Output only the lines from the start of the entries through the line holding "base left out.". Each line must match the original exactly.
*** Opening The input ***
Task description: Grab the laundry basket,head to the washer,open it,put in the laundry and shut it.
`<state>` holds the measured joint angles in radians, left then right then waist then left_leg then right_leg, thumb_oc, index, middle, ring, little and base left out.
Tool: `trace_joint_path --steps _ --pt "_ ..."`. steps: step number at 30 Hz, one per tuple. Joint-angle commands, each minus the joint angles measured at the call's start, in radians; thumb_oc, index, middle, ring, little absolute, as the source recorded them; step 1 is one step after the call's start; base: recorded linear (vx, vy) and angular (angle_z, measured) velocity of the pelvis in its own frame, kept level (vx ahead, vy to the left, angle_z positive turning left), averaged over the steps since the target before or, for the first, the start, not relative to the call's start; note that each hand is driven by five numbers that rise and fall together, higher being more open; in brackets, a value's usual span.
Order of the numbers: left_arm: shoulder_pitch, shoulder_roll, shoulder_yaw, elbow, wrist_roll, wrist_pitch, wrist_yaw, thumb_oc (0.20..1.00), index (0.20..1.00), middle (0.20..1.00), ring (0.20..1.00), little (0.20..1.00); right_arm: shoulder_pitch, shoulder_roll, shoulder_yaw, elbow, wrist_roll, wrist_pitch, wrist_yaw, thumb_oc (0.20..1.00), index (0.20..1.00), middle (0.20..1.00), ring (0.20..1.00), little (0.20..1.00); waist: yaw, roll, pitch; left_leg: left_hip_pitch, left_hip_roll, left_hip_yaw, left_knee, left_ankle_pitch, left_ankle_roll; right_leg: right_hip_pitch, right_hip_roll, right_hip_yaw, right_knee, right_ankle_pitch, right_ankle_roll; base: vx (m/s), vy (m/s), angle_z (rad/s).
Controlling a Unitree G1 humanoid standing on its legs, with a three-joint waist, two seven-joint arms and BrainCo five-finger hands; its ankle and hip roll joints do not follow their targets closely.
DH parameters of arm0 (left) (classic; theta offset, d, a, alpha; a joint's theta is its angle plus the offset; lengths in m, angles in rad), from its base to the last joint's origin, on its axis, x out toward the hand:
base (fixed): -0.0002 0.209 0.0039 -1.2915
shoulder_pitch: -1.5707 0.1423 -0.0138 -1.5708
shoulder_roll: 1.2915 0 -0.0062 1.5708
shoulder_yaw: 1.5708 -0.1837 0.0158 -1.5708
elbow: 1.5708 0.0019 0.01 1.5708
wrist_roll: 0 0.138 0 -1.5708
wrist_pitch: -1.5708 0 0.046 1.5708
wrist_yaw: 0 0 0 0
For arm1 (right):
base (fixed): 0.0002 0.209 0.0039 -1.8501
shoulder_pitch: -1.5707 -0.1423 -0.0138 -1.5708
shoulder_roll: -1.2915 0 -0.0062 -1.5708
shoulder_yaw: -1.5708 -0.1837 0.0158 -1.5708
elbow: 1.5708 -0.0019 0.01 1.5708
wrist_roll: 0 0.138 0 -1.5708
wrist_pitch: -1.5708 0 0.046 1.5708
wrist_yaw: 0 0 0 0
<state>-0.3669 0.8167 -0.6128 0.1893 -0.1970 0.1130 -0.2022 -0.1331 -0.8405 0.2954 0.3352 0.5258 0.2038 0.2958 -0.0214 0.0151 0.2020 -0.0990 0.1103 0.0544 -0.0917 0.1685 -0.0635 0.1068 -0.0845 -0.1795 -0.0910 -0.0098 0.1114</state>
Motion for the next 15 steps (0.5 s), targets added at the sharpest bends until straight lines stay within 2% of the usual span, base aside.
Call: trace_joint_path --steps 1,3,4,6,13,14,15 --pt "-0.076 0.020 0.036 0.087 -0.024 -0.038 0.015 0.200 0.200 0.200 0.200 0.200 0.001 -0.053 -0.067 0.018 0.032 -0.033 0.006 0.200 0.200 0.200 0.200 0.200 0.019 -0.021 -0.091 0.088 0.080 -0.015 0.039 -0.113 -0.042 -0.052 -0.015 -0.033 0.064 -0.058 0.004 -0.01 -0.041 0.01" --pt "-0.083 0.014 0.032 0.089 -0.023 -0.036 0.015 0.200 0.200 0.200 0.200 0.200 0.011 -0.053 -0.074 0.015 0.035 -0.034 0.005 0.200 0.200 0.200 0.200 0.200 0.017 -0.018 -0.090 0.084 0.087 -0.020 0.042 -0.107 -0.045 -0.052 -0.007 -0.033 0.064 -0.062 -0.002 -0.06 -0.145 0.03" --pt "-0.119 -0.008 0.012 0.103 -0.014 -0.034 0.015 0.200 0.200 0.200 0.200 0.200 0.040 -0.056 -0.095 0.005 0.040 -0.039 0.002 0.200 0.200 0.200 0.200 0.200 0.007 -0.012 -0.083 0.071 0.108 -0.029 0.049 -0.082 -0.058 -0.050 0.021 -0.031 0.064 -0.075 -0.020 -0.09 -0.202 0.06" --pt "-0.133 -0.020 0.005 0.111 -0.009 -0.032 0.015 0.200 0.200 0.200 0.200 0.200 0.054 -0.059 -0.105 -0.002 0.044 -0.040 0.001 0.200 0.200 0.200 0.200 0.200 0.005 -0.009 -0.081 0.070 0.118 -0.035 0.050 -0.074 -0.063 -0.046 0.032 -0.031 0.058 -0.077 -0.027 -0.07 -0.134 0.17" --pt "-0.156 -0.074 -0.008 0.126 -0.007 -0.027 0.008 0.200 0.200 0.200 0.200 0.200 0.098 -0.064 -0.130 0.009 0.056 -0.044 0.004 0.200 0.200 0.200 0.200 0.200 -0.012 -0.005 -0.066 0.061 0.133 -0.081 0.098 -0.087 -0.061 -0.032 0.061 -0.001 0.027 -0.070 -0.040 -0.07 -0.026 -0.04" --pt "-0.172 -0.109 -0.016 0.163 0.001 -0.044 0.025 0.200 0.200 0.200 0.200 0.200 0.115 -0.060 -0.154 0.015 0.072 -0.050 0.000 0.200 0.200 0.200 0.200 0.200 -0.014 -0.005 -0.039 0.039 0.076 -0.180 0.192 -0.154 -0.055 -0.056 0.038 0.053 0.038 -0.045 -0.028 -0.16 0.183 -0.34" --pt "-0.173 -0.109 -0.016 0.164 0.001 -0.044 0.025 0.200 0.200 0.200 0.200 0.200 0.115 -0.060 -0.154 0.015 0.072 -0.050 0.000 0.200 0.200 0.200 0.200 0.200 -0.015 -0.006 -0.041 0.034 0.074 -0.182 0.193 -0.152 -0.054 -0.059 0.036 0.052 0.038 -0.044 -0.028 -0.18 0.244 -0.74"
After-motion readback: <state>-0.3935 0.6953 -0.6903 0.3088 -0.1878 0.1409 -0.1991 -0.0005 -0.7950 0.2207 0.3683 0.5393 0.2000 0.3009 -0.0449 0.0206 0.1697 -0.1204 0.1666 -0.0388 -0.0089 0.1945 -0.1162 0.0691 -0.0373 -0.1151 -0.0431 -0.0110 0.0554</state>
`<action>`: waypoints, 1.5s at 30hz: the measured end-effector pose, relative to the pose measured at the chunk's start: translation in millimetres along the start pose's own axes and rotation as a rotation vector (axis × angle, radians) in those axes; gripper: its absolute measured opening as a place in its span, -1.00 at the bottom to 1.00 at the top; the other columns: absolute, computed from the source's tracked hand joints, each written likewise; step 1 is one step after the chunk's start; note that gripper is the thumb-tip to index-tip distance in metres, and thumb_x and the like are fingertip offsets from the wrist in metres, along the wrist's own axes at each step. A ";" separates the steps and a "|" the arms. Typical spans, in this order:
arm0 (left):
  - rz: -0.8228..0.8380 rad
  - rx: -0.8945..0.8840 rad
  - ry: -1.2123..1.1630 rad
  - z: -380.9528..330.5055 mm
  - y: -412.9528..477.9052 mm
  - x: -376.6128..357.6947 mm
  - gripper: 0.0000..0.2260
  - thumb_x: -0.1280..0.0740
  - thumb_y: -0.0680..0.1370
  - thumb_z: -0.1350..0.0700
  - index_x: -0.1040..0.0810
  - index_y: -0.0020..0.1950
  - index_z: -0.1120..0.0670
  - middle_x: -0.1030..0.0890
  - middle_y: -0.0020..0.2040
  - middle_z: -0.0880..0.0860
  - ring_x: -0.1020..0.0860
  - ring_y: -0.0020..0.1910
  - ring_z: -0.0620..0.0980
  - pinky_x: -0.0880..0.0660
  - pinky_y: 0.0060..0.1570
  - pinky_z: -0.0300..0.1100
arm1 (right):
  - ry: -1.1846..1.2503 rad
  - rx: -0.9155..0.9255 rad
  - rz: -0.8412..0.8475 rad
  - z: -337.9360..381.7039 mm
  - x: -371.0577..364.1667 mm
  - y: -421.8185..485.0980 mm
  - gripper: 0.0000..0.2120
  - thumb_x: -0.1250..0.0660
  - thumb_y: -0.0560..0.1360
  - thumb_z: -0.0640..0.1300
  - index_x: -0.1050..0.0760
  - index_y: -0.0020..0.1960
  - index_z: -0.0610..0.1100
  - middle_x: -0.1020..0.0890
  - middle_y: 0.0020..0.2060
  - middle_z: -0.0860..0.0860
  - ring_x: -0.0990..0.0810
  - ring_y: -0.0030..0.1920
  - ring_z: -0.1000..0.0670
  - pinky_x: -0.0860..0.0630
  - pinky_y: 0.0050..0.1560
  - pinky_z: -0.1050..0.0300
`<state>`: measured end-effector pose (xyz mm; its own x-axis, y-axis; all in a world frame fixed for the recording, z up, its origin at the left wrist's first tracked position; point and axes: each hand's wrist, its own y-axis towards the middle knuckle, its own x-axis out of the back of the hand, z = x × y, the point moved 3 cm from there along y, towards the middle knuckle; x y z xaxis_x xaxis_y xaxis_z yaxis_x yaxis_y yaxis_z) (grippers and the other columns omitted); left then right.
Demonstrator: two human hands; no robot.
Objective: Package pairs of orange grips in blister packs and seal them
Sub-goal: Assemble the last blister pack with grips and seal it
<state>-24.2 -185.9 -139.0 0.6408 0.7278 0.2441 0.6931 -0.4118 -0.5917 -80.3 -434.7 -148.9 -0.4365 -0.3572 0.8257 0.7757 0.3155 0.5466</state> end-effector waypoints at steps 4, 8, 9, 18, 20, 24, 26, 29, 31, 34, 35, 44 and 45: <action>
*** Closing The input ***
Finished task:
Task description: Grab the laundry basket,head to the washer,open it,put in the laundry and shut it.
`<state>` holds the measured joint angles in radians, left then right then waist then left_leg then right_leg, thumb_oc, index, middle, ring, little and base left out.

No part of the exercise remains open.